The 3.3 gallon KK won't cycle, so you honestly don't need to wait on it. Tanks under 5 gallons have a hard time cycling and keeping any cycle it may make. Just not enough water surface for it to survive on.

As far as the size for it.. it would feel more comfortable in a 5+ gallon tank. You can pick up a 6.6 gallon tank at Petco for $50 (bookshelf aquarium) or I believe I saw a 5 gallon set up at Walmart for $25 recently. A 3.3 gallon is great for a normal, single betta.


----------



## lelei (Apr 30, 2012)

I would prefer to have a king in a 5 gal, or that 6.6 if I had a King..I love those, they need room, big fishy's opt for something a tad bigger..with some nice plants, silk or live..and a great hiding cave..Hope all goes well..Post pix..when you can Would love to see your new King!


----------



## Hallyx (Jun 11, 2011)

Tanks under 5g are just as easy to cycle and just as stable IF you have enough filter foam in the filter and/or in the flow. Big sponge filters meet this requirement. There are many members here who are running stable cycled 2.5g and 3g tanks.

That said, a Petco King, especially if he is active, would really appreciate a 5g at least.


----------



## Ilikebutterflies (May 19, 2012)

My findings on kings/giants...of which I have collected a fair amount,lol.
I think with the giants you'd have a better shot at them getting their biggest in big tanks but I'll address what I think is the smallest possible tank you could use and keep your water parameters OK based on personal experience.
They are just fine in a 2-3g provided you do a 50% water change every other day. It gets to be a PITA...really, it does. They eat A LOT therefore create a lot of waste. I do have a few in one gallon containers but they are bare containers that get a 70% water change daily. These are my females hanging out waiting for the sorority tank to cycle  I think you can cycle a small tank with regular bettas but the kings/giants just make too much waste.
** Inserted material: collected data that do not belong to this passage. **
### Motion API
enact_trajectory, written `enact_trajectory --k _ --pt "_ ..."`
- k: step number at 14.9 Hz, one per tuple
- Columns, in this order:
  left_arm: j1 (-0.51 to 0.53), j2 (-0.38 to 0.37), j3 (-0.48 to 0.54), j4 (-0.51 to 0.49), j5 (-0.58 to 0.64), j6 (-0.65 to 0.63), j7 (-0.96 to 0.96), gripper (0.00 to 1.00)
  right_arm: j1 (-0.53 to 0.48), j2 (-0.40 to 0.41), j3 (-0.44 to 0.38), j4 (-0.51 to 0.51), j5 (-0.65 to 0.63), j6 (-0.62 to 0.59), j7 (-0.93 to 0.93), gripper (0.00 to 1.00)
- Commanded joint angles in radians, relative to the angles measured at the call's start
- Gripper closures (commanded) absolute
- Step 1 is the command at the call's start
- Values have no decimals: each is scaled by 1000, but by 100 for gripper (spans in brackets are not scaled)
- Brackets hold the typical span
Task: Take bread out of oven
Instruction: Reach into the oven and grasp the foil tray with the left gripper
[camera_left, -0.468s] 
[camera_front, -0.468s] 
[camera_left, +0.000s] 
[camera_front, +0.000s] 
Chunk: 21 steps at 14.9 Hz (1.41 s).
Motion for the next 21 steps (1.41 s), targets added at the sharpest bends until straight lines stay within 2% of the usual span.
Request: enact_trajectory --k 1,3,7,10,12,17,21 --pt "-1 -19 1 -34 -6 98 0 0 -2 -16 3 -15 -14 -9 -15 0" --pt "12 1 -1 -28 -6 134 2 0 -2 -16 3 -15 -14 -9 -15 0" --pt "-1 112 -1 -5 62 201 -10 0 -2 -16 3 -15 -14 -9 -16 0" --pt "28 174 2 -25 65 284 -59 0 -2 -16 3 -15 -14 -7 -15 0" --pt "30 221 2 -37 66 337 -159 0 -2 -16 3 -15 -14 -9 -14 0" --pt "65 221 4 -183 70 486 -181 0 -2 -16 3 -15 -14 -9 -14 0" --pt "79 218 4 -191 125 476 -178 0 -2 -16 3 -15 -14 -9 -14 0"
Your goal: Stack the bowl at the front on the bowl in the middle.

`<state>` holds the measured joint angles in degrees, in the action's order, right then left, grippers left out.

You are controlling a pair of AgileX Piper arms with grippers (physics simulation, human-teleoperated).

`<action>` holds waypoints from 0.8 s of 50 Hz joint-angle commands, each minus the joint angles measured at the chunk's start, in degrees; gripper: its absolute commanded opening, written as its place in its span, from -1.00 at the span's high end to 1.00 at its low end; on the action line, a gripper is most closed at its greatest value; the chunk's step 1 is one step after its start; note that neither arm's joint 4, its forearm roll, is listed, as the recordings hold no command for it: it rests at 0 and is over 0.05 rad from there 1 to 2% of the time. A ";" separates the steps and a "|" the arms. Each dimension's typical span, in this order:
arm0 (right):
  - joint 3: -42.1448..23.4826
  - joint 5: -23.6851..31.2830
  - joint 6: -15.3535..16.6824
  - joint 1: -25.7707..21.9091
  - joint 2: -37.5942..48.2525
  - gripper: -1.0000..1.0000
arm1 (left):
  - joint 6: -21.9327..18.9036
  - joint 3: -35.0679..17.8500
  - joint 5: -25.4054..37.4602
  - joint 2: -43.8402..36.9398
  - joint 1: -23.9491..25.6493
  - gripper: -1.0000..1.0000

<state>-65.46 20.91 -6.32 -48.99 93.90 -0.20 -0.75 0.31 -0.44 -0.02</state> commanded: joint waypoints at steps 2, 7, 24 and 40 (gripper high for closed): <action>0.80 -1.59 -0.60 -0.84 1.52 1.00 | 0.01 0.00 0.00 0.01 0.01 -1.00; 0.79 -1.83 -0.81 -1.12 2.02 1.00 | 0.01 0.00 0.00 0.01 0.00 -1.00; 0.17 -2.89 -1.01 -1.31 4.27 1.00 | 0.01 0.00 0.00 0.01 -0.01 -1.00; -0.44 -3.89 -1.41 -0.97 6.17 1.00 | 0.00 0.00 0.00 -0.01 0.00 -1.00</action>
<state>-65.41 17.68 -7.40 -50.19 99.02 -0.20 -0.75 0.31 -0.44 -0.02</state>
5g seem to be a very good cheap workable size but it can be just a tad tricky keeping the water quality stable. In my area the cost of a 5g is nearly the same as a 10g so...

A divided 10g works great. There is enough water to keep things stable, super easy to cycle and you get to keep two fish in there. This is how I keep my giants. They go in a 29g tank for breeding but right back in their half of the 10g to live. 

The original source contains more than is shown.